Events of RTF Parser are abstract methods which must be implement by RTF Handler.

RTF Handler

RTF Handler extends RTF parser to implement each events of RTF Parser. RTFTemplate project implements two RTF Handler :

  • RTFIndentHandler which is able to indent RTF code on start and end group (character and ). This RTF Handler implements AbstractCoreRTFParser. On other words, this Handler implements events AbstractCoreRTFParser :
    • startGroup for indent start group (character {).
    • endGroup for indent end group (character }).
    • handleKeyword for adding RTF character (different of { and }) code to the Handler.

    Here example of indent RTF code for field :
    source RTF (before indentation) :

      {\field{\*\fldinst {\lang1036\langfe2057\langnp1036\insrsid331776  MERGEFIELD MY_FIELD \\* MERGEFORMAT }}
      {\fldrslt {\lang1024\langfe1024\noproof\langnp1036\insrsid331776 \'abMY_FIELD\'bb }} }
    

    target RTF (after indentation) :

      {\field
          {\*\fldinst 
              {\lang1036\langfe2057\langnp1036\insrsid331776  MERGEFIELD MY_FIELD \\* MERGEFORMAT 
              }
          }
          {\fldrslt 
              {\lang1024\langfe1024\noproof\langnp1036\insrsid331776 \'abMY_FIELD\'bb
              }
          }
      }
    
  • RTFDocumentHandler which is able to create RTFDocument. This RTF Handler implements AbstractDefaultRTFParser. this Handler implements events AbstractDefaultRTFParser :
    • startGroup to detect end of RTFElement.
    • startRow for create RTFRow.
    • endRow for detect end of RTFRow.
    • startField for create RTFField.
    • startBookmark for create RTFBookmark.
    • endBookmark for detect end of RTFBookmark.
    • startPage for create RTFPage.
    • startUserProperty for create RTFUserProperty.
    • endUserProperty for detect end of RTFUserProperty.
    • handleText for adding RTF code into current RTFElement parsed.

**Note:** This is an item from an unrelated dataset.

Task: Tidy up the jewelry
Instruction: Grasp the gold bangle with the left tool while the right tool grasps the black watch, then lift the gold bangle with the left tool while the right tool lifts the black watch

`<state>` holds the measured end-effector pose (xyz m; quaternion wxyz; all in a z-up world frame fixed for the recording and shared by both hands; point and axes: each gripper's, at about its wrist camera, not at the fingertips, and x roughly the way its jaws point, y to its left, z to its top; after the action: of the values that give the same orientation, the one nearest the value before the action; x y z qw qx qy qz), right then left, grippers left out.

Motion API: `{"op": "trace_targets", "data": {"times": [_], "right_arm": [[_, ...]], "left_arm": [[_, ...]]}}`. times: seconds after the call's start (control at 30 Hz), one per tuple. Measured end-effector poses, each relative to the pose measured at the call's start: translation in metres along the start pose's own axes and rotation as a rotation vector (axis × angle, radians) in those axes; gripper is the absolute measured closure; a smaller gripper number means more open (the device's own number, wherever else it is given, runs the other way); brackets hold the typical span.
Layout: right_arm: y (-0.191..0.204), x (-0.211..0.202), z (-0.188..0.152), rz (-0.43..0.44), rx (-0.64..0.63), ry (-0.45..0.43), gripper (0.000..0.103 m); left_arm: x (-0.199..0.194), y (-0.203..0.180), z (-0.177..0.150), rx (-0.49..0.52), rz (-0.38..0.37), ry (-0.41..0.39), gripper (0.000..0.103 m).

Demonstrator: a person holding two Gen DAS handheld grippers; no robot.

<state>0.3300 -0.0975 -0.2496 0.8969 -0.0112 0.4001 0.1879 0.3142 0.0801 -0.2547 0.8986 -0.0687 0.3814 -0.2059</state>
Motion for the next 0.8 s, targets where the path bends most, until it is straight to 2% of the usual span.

RTFDocumentHandler construct RTFDocument of RTF source model. The RTFDocument is used then for adding velocity macro with RTF Document Transformer.

RTF Document

RTFdocument is the whole RTF content of RTF source model. RTFDocument extends of RTFElement. RTFElement contains list of StringBuffer and other RTFElement. The StringBuffer contains RTF code. It exists several RTFElement type :

  • RTFDocument which represents the whole RTF code of RTF file.
  • RTFField which represents RTF field (like MERGEFIELD). This RTFElement contains just StringBuffer (RTF code of Field). Here RTF code of Field called MY_FIELD :
      {\field
          {\*\fldinst 
              {\lang1036\langfe2057\langnp1036\insrsid331776  MERGEFIELD MY_FIELD \\* MERGEFORMAT 
              }
          }
          {\fldrslt 
              {\lang1024\langfe1024\noproof\langnp1036\insrsid331776 \'abMY_FIELD\'bb
              }
          }
      }
    
  • RTFBookmark which represents RTF bookmark. This RTFElement contains just StringBuffer (RTF code of Bookmark). Here RTF code of Bookmark called MY_BOOKMARK :
      {\*\bkmkstart MY_BOOKMARK }{\*\bkmkend MY_BOOKMARK }
    
  • RTFRow wich represents RTF row. This RTFelement start with \trowd and end with \row. This RTFElement contains RTF code of row and other RTFElement like RTFField and RTFBookmark (for instance, row contains Mergefield). Here RTF code of Row which contains one MergeField.
      \trowd \irow0\irowband0\lastrow \ts15\trgaph70
      .....
      {\field
          {\*\fldinst 
              {\lang1036\langfe2057\langnp1036\insrsid331776  MERGEFIELD MY_FIELD \\* MERGEFORMAT 
              }
          }
          .....
      }
      .....
      \cellx9086\row

    For this example RTFRow is composed by :

    • StringBuffer (RTF code before RTF code of MergeField)
    • RTFField (RTF code of MergeField)
    • StringBuffer (RTF code after RTF code of MergeField)

RTF Document Transformer

For this part, you must know velocity syntax ($object.Value syntax and #foreach, #end velocity macro), see RTF Velocity engine or Home Velocity.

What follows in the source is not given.